Michigan War Studies Review
Reviews, surveys, original essays, and commentary in the field of military studies.
2013-028
11 April 2013
Review by Terence Parker, Salisbury, UK
Hanoi's War: An International History of the War for Peace in Vietnam
By Lien-Hang T. Nguyen
Chapel Hill: Univ. of North Carolina Press, 2012. Pp. xiv, 444. ISBN 978–0–8078–3551–7.
Descriptors: Volume 2013, 20th Century, Vietnam Print Version

Indochina emerged from the Second World War in a state of flux. After their earlier expulsion by invading Japanese, the French resumed control, while three great powers—the United States, the USSR, and communist China—vied for influence in the area. Vietnam, a narrow coastal region of mountains, jungle, swamps, and fertile farmland, over a thousand miles north to south, became a cockpit within which these issues were violently resolved. In Hanoi's War, Lien-Hang T. Nguyen[1] (Univ. of Kentucky) describes—from the Vietnamese viewpoint—almost four decades of bitter conflict which saw, first, the French driven out of Indochina; second, American forces driven out of South Vietnam; and, finally, a unified, independent, communist Vietnam capable of repelling Chinese incursion into its northern province.

Nguyen reminds us how two names became familiar to the world: President Ho Chi Minh, the titular father of Vietnam, and General Vo Nguyen Giap, the victor at Dien Bien Phu, where French forces suffered their final humiliating defeat. They in turn lost power as two more powerful personalities assumed control of events: Le Duan, a highly placed official within the Communist party (26), and Le Duc Tho, his right hand man (24). Well situated within the communists' customary committee system, the two Les pulled the strings of war strategy, conflict, and peace negotiations as the overthrow of French imperialism evolved into communist reunification of Vietnam against powerful American opposition.

In order to fortify Hanoi's control over the chaotic region, the Viet Minh leadership sent Le Duc Tho south in 1948. As a professional revolutionary who had begun to streamline operations in the DRV [Democratic Republic of Vietnam], Tho would do the same in the Mekong Delta. When Tho met Le Duan for the first time in 1948, he realized he had met someone he could not push around. Le Duc Tho thus became Le Duan's loyal deputy as vice secretary, and together the two men set out in the late 1940s to neutralize their communist and non-communist opponents while waging war against the returning French forces. Their endeavors in these heady days of the war for decolonization forged a partnership that would come to dominate the communist leadership for the next half century. (24)

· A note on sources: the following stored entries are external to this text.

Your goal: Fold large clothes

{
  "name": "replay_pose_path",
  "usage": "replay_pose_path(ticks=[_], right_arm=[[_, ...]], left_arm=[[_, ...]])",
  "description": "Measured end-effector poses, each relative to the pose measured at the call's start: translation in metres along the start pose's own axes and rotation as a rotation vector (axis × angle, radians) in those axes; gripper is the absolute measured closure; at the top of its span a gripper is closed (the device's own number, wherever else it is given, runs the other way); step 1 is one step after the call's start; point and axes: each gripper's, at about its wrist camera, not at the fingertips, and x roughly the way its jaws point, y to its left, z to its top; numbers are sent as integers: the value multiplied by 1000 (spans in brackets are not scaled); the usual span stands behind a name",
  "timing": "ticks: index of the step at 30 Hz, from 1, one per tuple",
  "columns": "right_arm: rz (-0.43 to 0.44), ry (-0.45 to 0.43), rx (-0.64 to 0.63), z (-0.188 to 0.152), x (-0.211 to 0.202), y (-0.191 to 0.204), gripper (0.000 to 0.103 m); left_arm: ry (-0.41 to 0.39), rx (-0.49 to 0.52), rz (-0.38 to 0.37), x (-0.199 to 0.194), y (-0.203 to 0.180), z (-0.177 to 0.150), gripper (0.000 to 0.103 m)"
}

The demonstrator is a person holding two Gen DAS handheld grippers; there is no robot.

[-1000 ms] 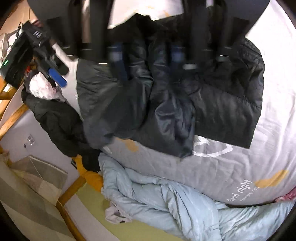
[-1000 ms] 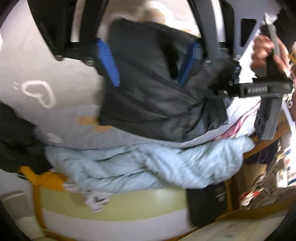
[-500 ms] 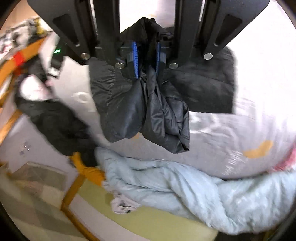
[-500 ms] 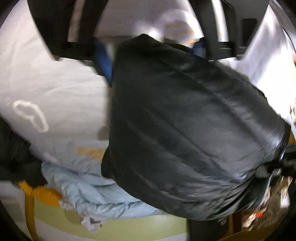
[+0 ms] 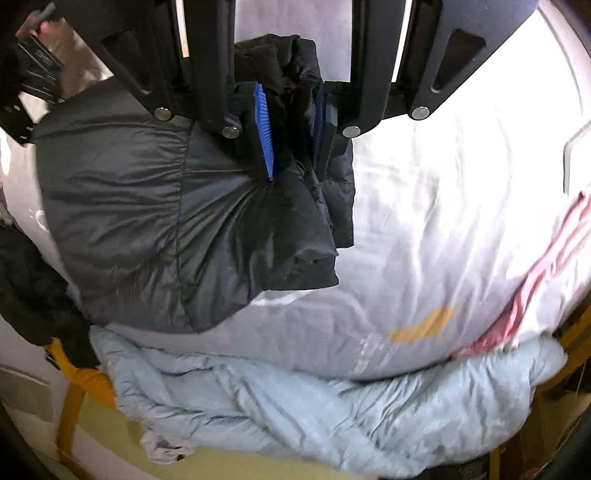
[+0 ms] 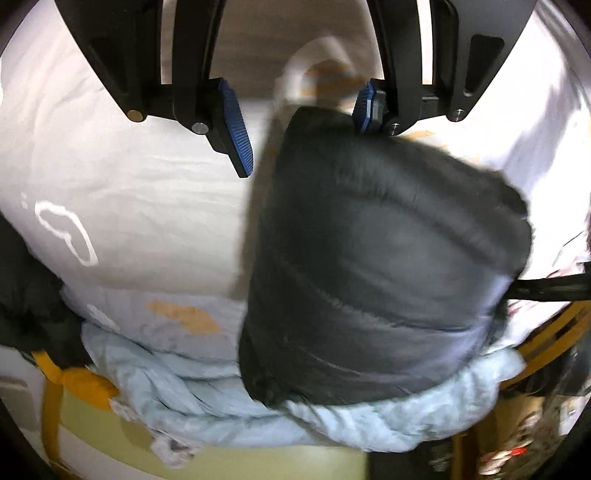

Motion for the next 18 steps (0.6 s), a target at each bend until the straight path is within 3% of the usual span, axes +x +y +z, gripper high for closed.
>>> replay_pose_path(ticks=[3, 5, 8, 12, 13, 16, 18], right_arm=[[-5, -98, -22, 8, -32, 6, 52], [1, -204, 15, 17, -60, 4, 51], [36, -285, 62, 39, -85, 2, 45], [-10, -222, 58, 72, -70, 4, 45], [3, -206, 55, 80, -62, 3, 47], [92, -85, 71, 98, -25, 5, 66], [127, -33, 53, 102, -5, 10, 67]], left_arm=[[2, -34, 15, 12, 9, -2, 80], [-3, -25, 27, 18, 9, -4, 80], [-4, -14, 4, 19, 7, -7, 80], [8, -16, -16, 22, 9, -6, 78], [14, -21, -23, 23, 11, -6, 77], [22, -18, -30, 26, 12, -7, 76], [22, 4, -21, 27, 9, -9, 76]])
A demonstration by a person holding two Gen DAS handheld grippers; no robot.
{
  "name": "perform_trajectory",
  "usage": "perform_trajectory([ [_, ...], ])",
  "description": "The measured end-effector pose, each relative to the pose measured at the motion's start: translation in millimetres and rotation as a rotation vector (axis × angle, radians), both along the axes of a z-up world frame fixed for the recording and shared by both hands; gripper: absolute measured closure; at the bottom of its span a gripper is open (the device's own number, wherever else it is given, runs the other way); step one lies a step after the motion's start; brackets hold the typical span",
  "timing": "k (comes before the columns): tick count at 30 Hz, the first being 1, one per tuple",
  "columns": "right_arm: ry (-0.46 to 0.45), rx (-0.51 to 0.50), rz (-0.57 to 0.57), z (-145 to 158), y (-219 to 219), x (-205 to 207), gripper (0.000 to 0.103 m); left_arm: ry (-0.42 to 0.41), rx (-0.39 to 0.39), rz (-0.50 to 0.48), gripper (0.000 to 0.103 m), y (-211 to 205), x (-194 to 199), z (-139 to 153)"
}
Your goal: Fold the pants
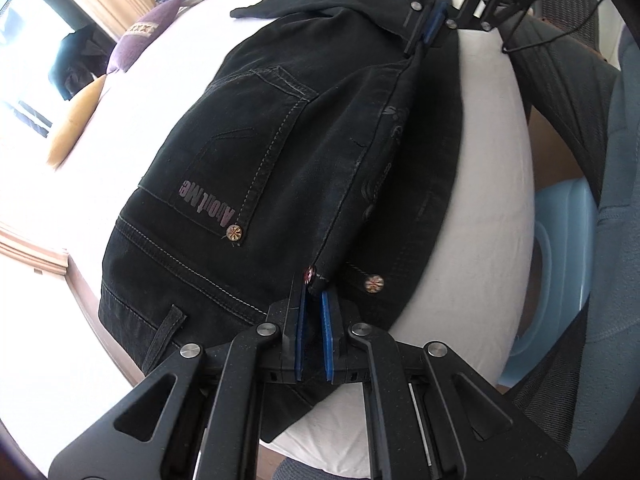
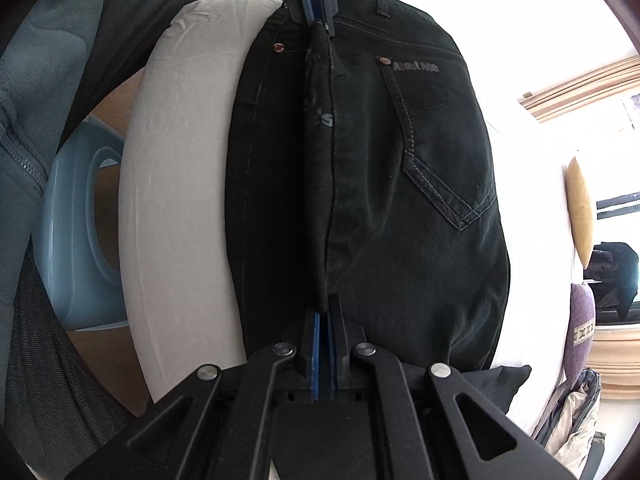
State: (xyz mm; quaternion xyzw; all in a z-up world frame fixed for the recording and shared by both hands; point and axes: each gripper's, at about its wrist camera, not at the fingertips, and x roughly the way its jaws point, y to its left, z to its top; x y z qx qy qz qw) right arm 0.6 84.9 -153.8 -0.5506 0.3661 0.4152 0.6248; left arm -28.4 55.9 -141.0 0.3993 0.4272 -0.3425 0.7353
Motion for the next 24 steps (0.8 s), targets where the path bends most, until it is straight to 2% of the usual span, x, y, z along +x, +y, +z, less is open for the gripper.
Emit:
perform_trajectory([
  [8,-0.025,-0.014,0.006,-0.7,0.6,-14.7,0.099,0.011,-0.002,-0.010,0.098,3.4,6.7,1.4],
  [24,-0.033,-0.022,-0.050,-9.0,13.7,4.7,0.099,0.004,-0.011,0.000,0.098,5.9,-12.1,-6.4],
])
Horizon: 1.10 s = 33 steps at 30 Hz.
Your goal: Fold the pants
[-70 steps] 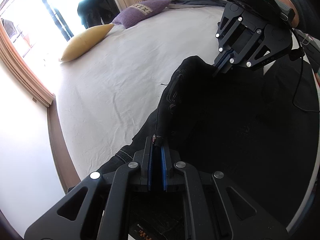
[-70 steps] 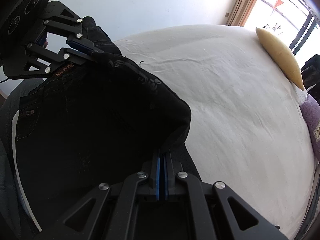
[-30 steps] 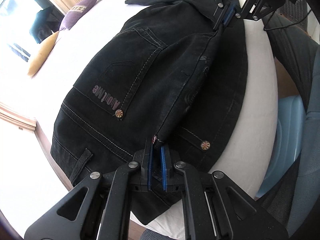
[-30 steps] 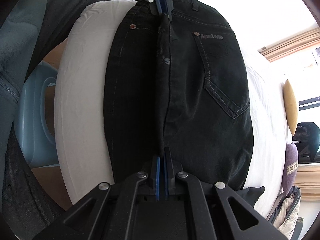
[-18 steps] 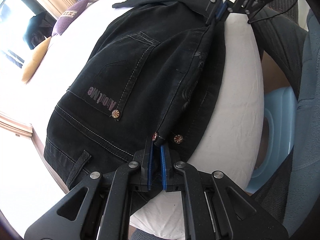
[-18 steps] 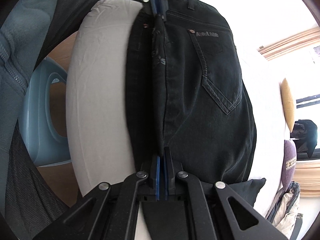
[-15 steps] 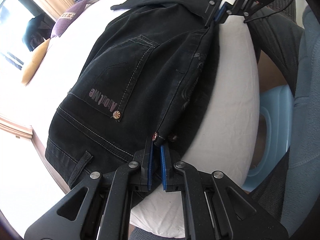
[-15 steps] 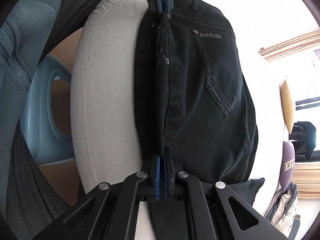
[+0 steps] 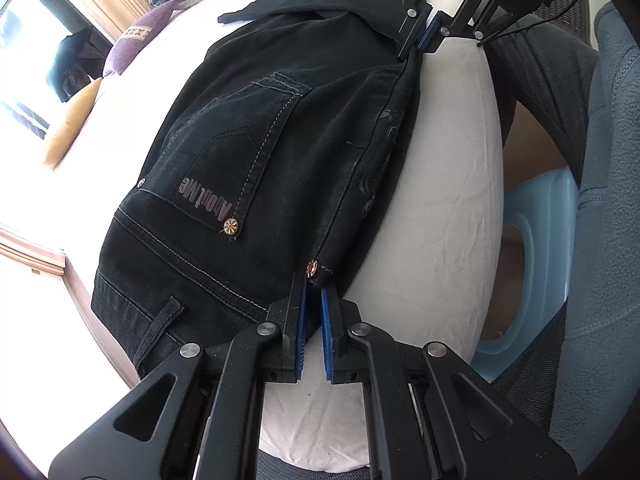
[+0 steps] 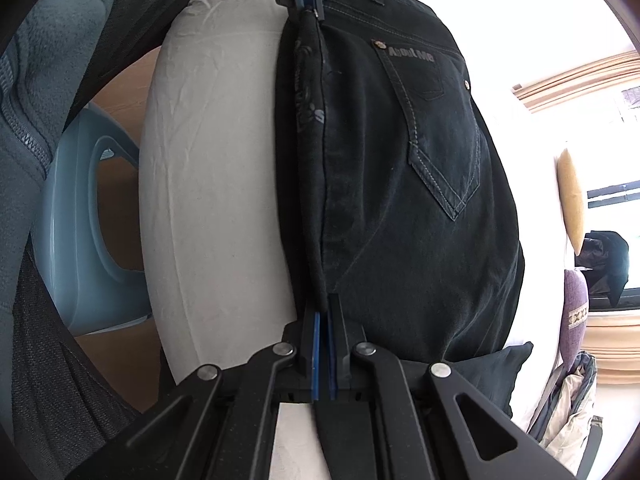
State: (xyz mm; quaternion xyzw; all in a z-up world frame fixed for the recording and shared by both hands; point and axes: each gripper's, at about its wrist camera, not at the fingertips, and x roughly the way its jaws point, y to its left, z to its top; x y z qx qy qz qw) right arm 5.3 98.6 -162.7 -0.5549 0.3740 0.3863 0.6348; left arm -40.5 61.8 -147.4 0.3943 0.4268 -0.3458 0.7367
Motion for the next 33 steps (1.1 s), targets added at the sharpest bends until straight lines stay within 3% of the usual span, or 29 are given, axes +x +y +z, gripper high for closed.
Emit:
perform_trajectory([
  [8,-0.028,0.058,-0.095,-11.7,1.7,5.4,0.095,-0.010,0.006,0.054,0.091,0.6,0.4,-8.8],
  [10,-0.041,0.094,-0.147,-12.4,-4.4,-5.3,0.088,0.013,0.034,0.061,0.090,2.8,-1.4,-0.7],
  [12,-0.063,0.123,-0.207,-8.7,-8.6,-0.9,0.062,0.050,0.065,0.046,0.089,5.7,-6.1,11.7],
  [13,-0.067,0.137,-0.238,-4.4,-12.1,1.6,0.055,0.071,0.076,0.040,0.089,7.9,-7.9,19.3],
  [15,-0.034,0.173,-0.273,5.7,-20.0,6.1,0.031,0.103,0.084,0.040,0.089,11.5,-7.6,33.5],
  [17,-0.036,0.206,-0.286,16.0,-22.5,5.6,0.031,0.091,0.058,0.067,0.089,10.2,-0.4,48.9],
  [20,-0.041,0.268,-0.311,27.3,-21.6,7.2,0.031,0.061,-0.046,0.107,0.089,-2.0,17.9,65.6],
  [25,0.007,0.365,-0.394,20.9,-17.3,22.0,0.031,0.051,-0.199,0.194,0.089,-48.7,63.2,51.4],
  [28,0.089,0.298,-0.455,-12.4,-17.5,27.0,0.030,0.084,-0.198,0.263,0.089,-78.1,86.0,18.5],
  [30,0.085,0.341,-0.475,-8.4,-21.8,24.7,0.029,0.120,-0.153,0.280,0.090,-93.8,90.2,-6.4],
  [33,0.127,0.395,-0.501,12.5,-36.8,27.6,0.029,0.070,-0.141,0.278,0.089,-103.9,84.2,-6.8],
])
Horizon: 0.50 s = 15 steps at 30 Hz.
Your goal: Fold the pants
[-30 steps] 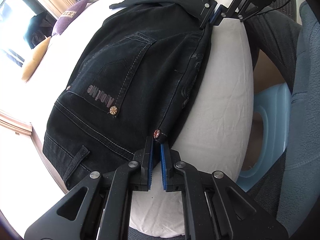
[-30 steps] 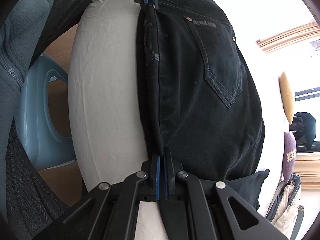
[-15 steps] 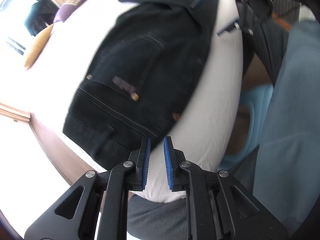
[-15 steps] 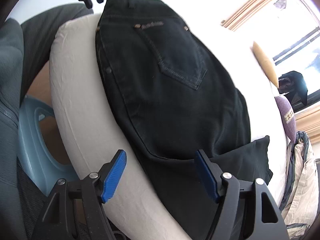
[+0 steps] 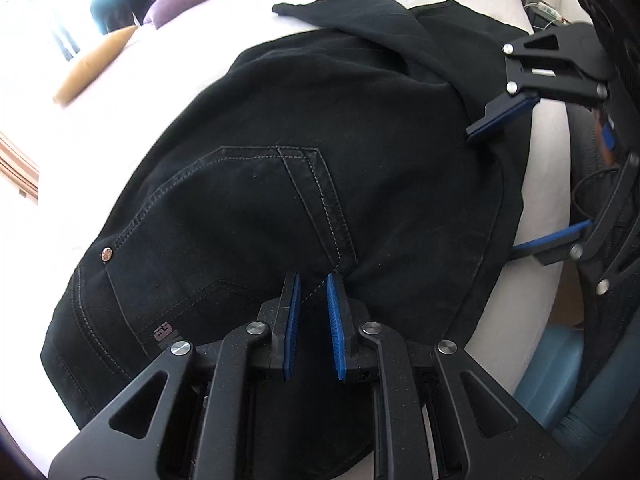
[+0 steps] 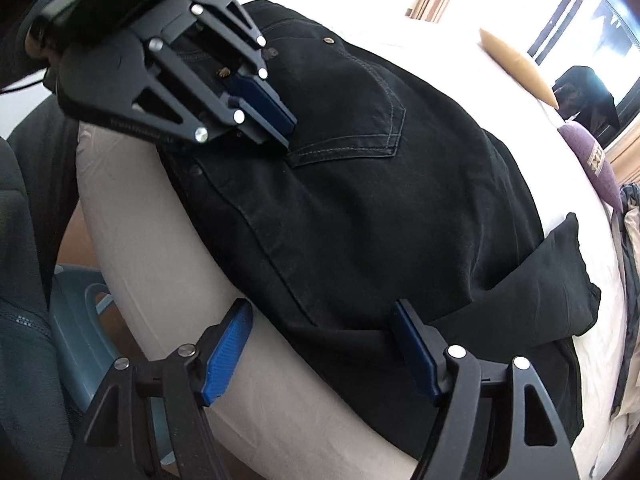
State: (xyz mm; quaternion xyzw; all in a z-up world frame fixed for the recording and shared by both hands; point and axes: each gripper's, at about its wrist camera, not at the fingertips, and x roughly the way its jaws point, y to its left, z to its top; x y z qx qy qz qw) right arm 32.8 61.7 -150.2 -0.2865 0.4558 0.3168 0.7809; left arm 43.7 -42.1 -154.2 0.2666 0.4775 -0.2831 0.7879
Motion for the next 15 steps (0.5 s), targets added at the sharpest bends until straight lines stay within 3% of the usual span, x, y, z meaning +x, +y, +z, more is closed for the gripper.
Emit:
perform_trajectory([
  [3,-0.019,0.117,-0.087,38.1,-34.5,22.8,0.029,-0.019,-0.070,0.034,0.089,3.1,5.4,26.3],
  [6,-0.058,0.228,-0.317,71.3,-85.1,80.6,0.029,-0.038,-0.144,0.082,0.089,-1.5,25.8,46.8],
  [8,-0.087,0.233,-0.501,82.4,-115.4,128.7,0.029,-0.043,-0.178,0.137,0.089,-13.1,47.2,50.2],
  [12,-0.077,0.251,-0.699,87.9,-143.7,216.3,0.029,-0.003,-0.225,0.195,0.089,-43.1,83.0,40.7],
  [15,-0.029,0.267,-0.806,77.6,-156.1,267.8,0.029,0.094,-0.206,0.224,0.089,-46.0,98.9,8.2],
])
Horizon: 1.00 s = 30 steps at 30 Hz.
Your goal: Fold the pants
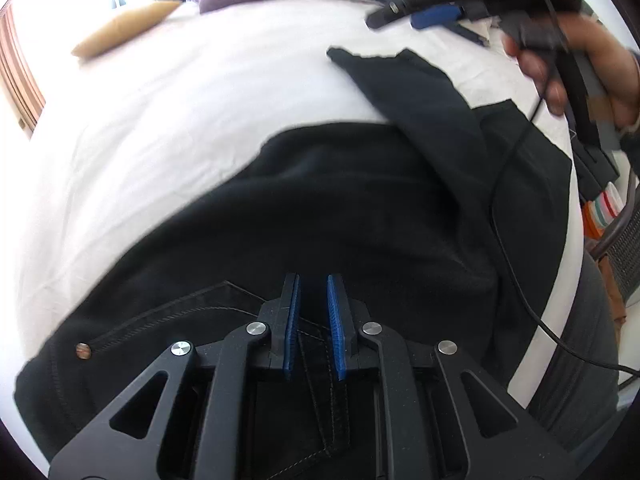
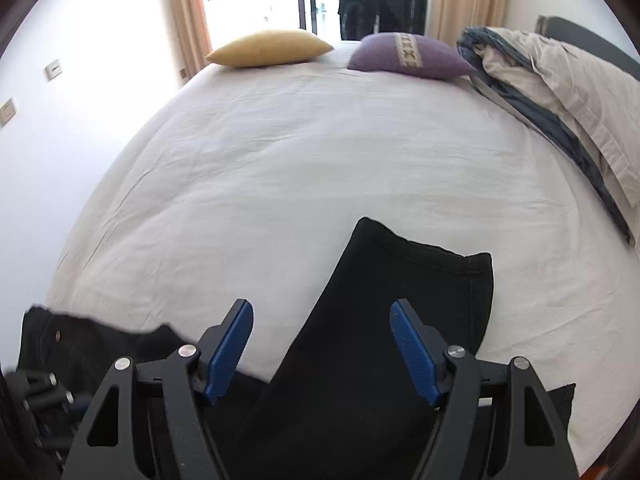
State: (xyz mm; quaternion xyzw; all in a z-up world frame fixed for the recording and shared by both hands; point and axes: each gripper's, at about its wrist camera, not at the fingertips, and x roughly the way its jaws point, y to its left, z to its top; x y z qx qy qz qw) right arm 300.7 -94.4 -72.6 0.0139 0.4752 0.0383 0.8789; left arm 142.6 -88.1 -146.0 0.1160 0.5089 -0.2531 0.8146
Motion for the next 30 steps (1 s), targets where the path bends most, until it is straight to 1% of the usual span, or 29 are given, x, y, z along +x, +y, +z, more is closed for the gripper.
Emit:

The 1954 Geneva Accords had granted independence to the North, but the promised all-Vietnam elections, in 1956, were thwarted by communism-fearing America. Subsequently, ideological rifts divided North Vietnam's leadership: some saw conquering the South as the main priority, others wanted to develop the North economically, and disillusioned intellectuals felt betrayed by their communist leaders (36). Land reform, cooperatives and collectivization, too, were proving unpopular: "Political scientist Benedict Kerkvliet describes villagers' use of 'weapons of the weak' to hide their resistance by 'shirking work' and 'snitching grain' during this period" (40). Broader strategic struggles overlaid this internal dissent: Moscow championed peaceful reunification through socialist development of the North; Beijing favored violent reunification through liberation of the South (41). However, in 1959, the Party adopted Le Duan's Resolution 15, which called for "the overthrow of the Diem [South Vietnamese] government through not only political agitation but also military means" (45). Despite this, the Moscow-Beijing rivalry influenced events in Vietnam right up until reunification in 1975.

To add a human dimension to her account, Nguyen explains how the geography of Vietnam affected Le Duan personally as he sought to direct events, on the spot, in the South, while his family was based in the militarily isolated North. To improve his situation, Le Duan acquired a second, very capable wife in the South; but she, too, suffered separation as Le Duan's career progressed.

While Le Duan constructed his formidable empire in the early days of the new decade, Nga, his second wife and "true love," could not join in on the celebrations surrounding her husband's promotion at the Third Party Congress. Instead, she was in another key Asian capital in the Cold War. Along with her three children—she had given birth shortly after she arrived in China—Nga pursued her studies in Beijing, where she was far from the judgmental eyes of Hanoi society. Her routine was rigorous. She awoke in the early morning hours, fed and dressed her elder children, roused the baby awake, and sent them off before going to the university. When she returned home in the early evening, she cooked dinner, bathed her children, and made sure they were snug in bed at a decent hour. She then studied Chinese until her eyelids grew heavy. (56)

Exhaustion soon curtailed such devotion. The children were sent to Hanoi, as Nga pined for her home in the Mekong Delta, but she was eventually reunited with Le Duan in Beijing, where she met Chairman Mao (57).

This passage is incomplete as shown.